Task requirements →
Look for "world" in the material below and show each line that contains it.

Data provided →
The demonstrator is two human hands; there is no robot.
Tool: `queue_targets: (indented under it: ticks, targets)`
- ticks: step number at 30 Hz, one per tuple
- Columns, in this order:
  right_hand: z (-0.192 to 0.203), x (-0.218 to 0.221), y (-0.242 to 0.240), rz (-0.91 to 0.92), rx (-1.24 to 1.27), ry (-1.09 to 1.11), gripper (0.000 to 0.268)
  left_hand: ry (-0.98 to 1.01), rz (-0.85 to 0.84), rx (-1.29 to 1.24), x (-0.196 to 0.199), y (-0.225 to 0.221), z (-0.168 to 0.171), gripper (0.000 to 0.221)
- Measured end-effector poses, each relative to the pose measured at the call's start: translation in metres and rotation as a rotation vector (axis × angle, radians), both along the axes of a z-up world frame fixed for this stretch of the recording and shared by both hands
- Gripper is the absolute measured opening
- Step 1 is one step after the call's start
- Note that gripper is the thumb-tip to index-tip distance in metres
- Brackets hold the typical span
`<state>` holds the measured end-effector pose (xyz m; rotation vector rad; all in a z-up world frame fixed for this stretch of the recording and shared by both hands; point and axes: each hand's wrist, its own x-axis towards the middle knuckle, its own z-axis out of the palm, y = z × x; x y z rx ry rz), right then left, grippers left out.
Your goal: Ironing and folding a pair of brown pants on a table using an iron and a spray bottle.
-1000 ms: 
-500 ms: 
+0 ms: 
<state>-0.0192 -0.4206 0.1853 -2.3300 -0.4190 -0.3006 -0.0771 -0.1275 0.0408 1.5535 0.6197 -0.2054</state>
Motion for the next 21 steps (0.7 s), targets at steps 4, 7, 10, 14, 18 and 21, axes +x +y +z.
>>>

Task result →
- Measured end-effector poses, each relative to the pose measured at the call's start: translation in metres and rotation as a rotation vector (axis × angle, radians), both along the axes of a z-up world frame fixed for this stretch of the recording and shared by both hands
`<state>` holds the measured end-effector pose (xyz m; rotation vector rad; all in a z-up world frame fixed for this stretch of the recording and shared by both hands; point and axes: each hand's wrist, its own x-axis towards the middle knuckle, its own z-axis out of the palm, y = z × x; x y z rx ry rz), right then left, grippers left out.

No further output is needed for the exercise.